## WORK ORDER
Word for word, reproduce every line of the data.

## SOURCE DATA

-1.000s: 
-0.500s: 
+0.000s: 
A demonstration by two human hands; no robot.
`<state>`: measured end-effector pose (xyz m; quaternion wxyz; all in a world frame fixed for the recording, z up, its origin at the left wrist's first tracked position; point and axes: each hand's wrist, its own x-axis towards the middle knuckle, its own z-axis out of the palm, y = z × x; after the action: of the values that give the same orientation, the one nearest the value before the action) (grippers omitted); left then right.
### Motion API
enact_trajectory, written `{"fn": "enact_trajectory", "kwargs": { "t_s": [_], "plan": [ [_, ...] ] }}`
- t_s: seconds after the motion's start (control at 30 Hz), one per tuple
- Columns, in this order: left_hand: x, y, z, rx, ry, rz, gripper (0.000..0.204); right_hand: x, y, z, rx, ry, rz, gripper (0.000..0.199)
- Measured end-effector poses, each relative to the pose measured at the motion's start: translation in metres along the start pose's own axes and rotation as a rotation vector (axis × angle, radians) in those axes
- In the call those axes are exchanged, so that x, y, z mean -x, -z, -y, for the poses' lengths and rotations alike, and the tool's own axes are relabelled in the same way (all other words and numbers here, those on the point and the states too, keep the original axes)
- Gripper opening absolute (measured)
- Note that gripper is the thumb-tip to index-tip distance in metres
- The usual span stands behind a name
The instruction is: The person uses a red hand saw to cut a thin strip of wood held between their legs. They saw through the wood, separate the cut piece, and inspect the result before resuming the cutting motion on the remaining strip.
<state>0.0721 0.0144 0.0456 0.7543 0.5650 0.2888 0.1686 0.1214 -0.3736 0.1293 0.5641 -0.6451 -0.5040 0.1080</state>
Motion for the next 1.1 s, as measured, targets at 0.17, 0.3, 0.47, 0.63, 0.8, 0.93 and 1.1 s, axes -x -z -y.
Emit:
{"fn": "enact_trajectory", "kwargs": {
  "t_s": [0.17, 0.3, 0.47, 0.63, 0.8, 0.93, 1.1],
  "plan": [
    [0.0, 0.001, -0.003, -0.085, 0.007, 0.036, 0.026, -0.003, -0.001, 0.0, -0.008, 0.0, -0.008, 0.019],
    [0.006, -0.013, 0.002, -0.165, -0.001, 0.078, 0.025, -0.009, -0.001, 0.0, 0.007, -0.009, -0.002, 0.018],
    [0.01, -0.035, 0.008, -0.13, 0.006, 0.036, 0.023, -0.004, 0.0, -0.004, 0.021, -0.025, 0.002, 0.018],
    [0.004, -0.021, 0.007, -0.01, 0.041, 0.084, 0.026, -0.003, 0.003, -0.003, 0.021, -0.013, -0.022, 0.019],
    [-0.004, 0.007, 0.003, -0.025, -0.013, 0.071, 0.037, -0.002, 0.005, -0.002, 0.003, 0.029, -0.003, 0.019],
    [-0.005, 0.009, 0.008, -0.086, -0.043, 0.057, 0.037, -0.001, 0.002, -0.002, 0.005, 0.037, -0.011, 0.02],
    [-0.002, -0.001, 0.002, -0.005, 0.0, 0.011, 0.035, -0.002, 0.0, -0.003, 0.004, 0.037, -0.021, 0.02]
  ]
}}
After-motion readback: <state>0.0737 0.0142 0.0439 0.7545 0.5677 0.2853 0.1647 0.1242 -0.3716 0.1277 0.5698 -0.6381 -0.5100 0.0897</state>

## REPLY
-1.000s: 
-0.500s: 
+0.000s: 
A demonstration by two human hands; no robot.
`<state>`: measured end-effector pose (xyz m; quaternion wxyz; all in a world frame fixed for the recording, z up, its origin at the left wrist's first tracked position; point and axes: each hand's wrist, its own x-axis towards the middle knuckle, its own z-axis out of the palm, y = z × x; after the action: of the values that give the same orientation, the one nearest the value before the action) (grippers omitted); left then right.
### Motion API
enact_trajectory, written `{"fn": "enact_trajectory", "kwargs": { "t_s": [_], "plan": [ [_, ...] ] }}`
- t_s: seconds after the motion's start (control at 30 Hz), one per tuple
- Columns, in this order: left_hand: x, y, z, rx, ry, rz, gripper (0.000..0.204); right_hand: x, y, z, rx, ry, rz, gripper (0.000..0.199)
- Measured end-effector poses, each relative to the pose measured at the motion's start: translation in metres along the start pose's own axes and rotation as a rotation vector (axis × angle, radians) in those axes
- In the call those axes are exchanged, so that x, y, z mean -x, -z, -y, for the poses' lengths and rotations alike, and the tool's own axes are relabelled in the same way (all other words and numbers here, those on the point and the states too, keep the original axes)
- Gripper opening absolute (measured)
- Note that gripper is the thumb-tip to index-tip distance in metres
- The usual span stands behind a name
The instruction is: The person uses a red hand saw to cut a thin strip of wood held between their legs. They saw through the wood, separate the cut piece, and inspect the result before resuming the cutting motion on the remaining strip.
<state>0.0721 0.0144 0.0456 0.7543 0.5650 0.2888 0.1686 0.1214 -0.3736 0.1293 0.5641 -0.6451 -0.5040 0.1080</state>
Motion for the next 1.1 s, as measured, targets at 0.17, 0.3, 0.47, 0.63, 0.8, 0.93 and 1.1 s, axes -x -z -y.
Emit:
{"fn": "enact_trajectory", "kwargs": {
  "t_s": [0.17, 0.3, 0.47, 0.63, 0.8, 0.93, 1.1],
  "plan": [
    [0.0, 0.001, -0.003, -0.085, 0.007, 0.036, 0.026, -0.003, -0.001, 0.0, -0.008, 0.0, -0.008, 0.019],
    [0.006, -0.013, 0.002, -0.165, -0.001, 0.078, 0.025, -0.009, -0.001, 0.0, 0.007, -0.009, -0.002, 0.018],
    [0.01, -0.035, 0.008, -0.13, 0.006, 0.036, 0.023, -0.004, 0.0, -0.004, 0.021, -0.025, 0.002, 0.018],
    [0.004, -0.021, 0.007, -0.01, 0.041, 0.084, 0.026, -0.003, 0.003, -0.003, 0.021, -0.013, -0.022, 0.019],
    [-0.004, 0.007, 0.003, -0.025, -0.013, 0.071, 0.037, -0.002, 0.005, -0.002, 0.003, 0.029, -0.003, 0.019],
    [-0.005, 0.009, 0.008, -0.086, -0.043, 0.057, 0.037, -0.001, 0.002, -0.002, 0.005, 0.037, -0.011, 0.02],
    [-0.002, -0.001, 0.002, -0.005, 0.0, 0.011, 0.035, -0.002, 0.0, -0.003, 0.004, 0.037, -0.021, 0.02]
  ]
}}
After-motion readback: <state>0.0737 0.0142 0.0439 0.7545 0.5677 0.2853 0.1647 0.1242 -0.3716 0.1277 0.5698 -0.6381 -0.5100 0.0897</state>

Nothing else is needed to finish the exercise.